The entries below contain pictures, which are to be left out; write out exactly, and only, the lines from the line with "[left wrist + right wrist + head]" up to and including the line with "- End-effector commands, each".

^^^^

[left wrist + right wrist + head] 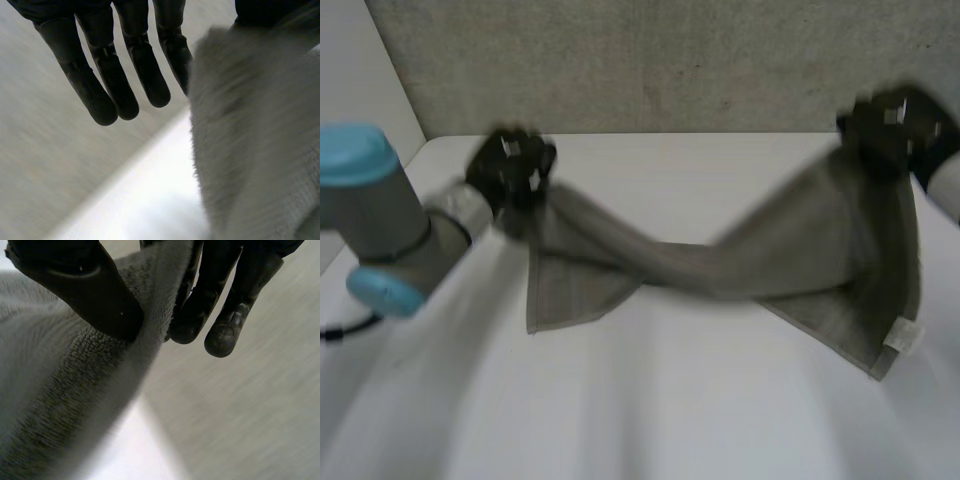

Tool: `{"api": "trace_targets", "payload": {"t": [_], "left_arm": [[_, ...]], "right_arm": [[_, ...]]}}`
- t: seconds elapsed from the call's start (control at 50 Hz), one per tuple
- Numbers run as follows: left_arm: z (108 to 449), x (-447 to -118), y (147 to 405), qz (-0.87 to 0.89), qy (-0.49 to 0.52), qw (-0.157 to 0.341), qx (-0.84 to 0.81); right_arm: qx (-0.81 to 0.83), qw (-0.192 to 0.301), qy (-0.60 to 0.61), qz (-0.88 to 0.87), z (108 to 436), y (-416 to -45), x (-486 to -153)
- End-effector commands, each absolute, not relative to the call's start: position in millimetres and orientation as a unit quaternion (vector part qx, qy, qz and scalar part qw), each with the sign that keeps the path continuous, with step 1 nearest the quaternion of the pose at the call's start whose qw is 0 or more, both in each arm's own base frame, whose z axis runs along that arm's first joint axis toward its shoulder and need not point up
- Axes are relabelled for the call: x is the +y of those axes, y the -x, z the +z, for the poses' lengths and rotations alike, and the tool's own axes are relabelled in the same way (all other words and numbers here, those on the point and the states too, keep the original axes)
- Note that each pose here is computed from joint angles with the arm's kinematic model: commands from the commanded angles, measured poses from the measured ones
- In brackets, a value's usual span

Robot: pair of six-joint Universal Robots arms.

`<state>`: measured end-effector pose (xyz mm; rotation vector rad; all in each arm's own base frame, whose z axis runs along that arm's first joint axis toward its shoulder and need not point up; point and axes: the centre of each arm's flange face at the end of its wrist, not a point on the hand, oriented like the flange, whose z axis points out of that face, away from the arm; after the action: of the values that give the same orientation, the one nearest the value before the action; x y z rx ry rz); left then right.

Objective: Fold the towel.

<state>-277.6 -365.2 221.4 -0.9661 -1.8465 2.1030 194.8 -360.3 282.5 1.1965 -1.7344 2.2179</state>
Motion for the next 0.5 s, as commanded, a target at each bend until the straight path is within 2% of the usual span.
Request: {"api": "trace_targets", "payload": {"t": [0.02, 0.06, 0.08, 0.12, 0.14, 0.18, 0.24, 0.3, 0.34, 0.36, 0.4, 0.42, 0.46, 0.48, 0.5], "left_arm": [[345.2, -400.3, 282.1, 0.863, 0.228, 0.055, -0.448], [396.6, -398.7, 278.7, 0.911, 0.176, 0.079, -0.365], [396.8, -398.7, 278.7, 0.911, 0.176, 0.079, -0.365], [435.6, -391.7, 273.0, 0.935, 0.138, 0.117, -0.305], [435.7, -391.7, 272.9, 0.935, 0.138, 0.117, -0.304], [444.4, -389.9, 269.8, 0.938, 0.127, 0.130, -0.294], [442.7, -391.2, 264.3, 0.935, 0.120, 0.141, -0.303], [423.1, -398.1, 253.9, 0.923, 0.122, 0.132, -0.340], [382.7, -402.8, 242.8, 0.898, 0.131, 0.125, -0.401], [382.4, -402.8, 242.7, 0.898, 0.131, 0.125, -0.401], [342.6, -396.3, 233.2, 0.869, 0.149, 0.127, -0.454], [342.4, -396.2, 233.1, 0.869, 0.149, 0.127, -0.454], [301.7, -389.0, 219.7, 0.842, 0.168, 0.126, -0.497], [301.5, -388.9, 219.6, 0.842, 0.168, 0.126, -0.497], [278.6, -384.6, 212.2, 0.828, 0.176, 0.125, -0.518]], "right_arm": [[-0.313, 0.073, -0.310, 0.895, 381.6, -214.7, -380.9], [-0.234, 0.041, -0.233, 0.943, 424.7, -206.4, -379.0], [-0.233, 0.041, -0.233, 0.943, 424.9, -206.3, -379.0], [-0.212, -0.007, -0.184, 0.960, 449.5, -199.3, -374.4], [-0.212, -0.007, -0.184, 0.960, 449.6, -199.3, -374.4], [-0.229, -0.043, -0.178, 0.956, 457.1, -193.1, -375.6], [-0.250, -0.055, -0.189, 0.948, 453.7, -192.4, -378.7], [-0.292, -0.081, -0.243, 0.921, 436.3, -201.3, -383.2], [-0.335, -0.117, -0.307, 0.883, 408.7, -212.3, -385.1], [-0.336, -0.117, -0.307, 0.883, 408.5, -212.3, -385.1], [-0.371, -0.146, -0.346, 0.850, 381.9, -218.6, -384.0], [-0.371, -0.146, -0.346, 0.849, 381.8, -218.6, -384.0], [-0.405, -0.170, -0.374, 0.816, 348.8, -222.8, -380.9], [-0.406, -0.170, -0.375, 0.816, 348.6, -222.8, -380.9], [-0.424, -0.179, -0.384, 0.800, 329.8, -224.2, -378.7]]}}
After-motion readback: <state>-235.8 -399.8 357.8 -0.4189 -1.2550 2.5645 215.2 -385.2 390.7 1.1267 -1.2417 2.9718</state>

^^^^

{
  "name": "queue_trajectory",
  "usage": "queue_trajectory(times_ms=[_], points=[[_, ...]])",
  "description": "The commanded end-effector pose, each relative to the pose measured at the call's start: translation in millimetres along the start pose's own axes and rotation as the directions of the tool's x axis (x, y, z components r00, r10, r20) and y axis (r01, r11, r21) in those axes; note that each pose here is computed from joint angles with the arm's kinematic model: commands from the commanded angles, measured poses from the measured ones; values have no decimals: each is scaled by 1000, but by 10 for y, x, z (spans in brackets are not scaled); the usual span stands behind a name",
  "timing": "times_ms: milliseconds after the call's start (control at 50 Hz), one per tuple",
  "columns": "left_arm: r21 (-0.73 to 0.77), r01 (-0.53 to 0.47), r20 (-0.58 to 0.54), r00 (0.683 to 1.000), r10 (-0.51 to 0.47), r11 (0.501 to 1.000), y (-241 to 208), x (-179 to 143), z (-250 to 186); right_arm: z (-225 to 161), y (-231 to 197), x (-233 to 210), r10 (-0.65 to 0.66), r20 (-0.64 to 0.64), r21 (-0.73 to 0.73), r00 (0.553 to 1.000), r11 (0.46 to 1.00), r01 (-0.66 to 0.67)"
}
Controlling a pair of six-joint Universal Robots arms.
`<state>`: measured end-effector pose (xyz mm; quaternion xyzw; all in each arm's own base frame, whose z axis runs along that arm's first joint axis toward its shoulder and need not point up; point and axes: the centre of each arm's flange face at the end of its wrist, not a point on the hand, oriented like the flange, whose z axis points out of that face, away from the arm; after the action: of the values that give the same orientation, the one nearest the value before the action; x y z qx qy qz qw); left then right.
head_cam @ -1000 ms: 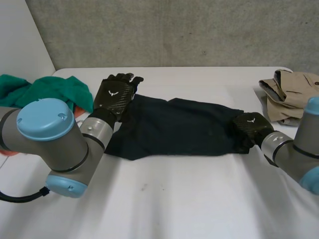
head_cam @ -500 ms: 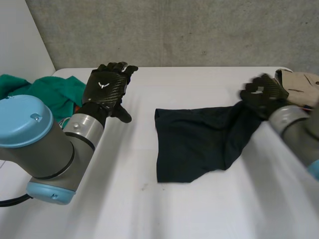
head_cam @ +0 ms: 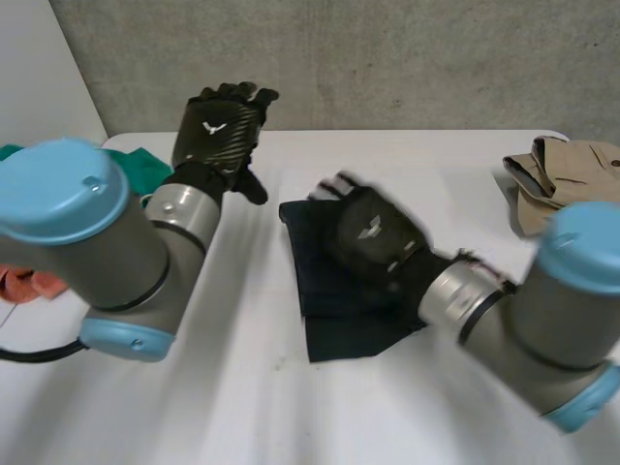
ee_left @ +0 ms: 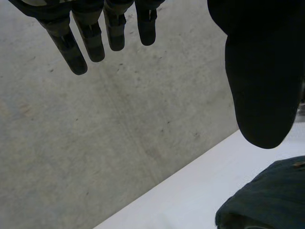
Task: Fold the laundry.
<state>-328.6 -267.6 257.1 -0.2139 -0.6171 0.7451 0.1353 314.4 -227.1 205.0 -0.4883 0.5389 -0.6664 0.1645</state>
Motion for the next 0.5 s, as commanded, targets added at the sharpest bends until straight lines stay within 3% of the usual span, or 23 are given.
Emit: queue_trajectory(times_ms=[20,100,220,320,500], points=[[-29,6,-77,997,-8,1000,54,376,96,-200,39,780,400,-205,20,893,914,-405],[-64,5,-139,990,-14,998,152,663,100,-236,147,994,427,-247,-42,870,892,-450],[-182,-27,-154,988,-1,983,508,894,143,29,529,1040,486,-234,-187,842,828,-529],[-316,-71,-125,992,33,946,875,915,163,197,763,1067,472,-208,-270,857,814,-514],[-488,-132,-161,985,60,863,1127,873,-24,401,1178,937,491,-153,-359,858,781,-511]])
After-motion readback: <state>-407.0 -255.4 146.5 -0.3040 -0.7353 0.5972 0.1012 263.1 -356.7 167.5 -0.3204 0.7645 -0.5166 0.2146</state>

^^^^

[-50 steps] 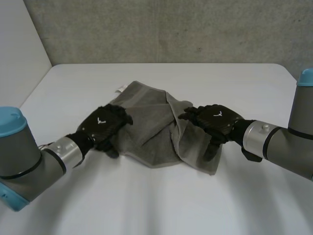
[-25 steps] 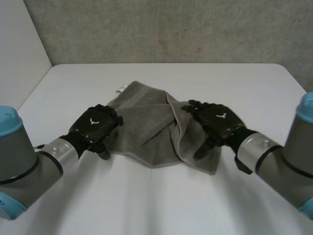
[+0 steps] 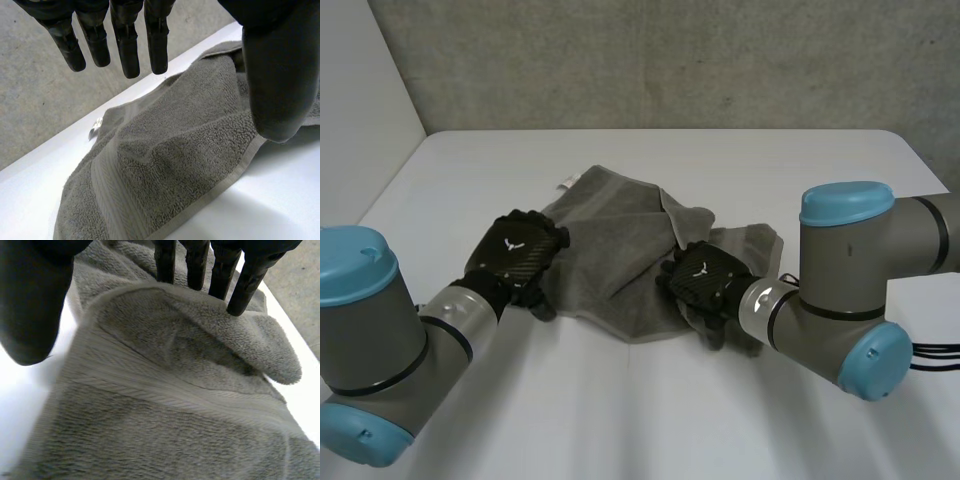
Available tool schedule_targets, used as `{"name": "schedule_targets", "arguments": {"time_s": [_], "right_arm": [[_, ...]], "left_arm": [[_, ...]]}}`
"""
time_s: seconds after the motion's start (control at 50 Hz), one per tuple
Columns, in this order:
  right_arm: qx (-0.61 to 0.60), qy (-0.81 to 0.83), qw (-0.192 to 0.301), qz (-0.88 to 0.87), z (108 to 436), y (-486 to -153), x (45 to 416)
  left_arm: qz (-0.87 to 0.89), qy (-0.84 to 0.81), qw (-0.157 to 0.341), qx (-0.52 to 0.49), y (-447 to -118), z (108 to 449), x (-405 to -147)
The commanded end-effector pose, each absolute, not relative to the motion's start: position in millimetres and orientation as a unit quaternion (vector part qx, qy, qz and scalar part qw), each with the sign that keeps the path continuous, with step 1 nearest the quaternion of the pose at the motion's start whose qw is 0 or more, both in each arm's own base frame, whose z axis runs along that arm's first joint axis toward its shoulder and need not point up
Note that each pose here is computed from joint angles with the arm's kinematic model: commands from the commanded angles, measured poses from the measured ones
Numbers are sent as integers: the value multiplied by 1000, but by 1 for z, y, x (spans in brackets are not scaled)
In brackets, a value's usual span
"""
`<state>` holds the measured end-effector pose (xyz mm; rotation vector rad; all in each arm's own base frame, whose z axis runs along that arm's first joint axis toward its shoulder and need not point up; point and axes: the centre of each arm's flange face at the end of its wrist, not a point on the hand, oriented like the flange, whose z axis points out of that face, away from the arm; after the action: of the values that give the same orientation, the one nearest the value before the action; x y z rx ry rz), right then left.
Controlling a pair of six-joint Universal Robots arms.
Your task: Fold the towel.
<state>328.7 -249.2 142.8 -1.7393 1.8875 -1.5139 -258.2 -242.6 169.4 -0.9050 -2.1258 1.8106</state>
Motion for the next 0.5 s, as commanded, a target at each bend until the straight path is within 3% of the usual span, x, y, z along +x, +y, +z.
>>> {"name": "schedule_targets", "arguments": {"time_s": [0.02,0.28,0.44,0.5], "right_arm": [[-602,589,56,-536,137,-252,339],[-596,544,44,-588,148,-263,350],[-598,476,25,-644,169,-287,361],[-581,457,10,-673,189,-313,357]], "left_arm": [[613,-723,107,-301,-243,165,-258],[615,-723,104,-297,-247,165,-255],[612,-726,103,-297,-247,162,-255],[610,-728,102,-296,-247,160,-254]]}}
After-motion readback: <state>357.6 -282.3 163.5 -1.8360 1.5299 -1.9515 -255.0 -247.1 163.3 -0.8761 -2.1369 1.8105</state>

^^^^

**Answer box:**
[left wrist + right wrist + head] 

Tool: `{"api": "trace_targets", "payload": {"t": [_], "left_arm": [[_, ...]], "right_arm": [[_, ...]]}}`
- t: seconds elapsed from the call's start (control at 50 Hz), one per tuple
- Numbers run as follows: left_arm: z (108 to 449), x (-447 to -118), y (147 to 405), qz (-0.87 to 0.89), qy (-0.49 to 0.52), qw (-0.157 to 0.341), qx (-0.84 to 0.81); right_arm: qx (-0.81 to 0.83), qw (-0.192 to 0.301), qy (-0.60 to 0.61), qz (-0.88 to 0.87), z (108 to 436), y (-416 to -45), x (-486 to -153)
- End-effector commands, each absolute, not relative to the call's start: position in millimetres and orientation as a unit quaternion (vector part qx, qy, qz and scalar part qw), each with the sign that keeps the path continuous, with step 1 nearest the quaternion of the pose at the call's start whose qw is 0 or more, both in each arm's own base frame, whose z axis runs along that arm's first joint axis toward its shoulder and need not point up

There is no more to add to the answer.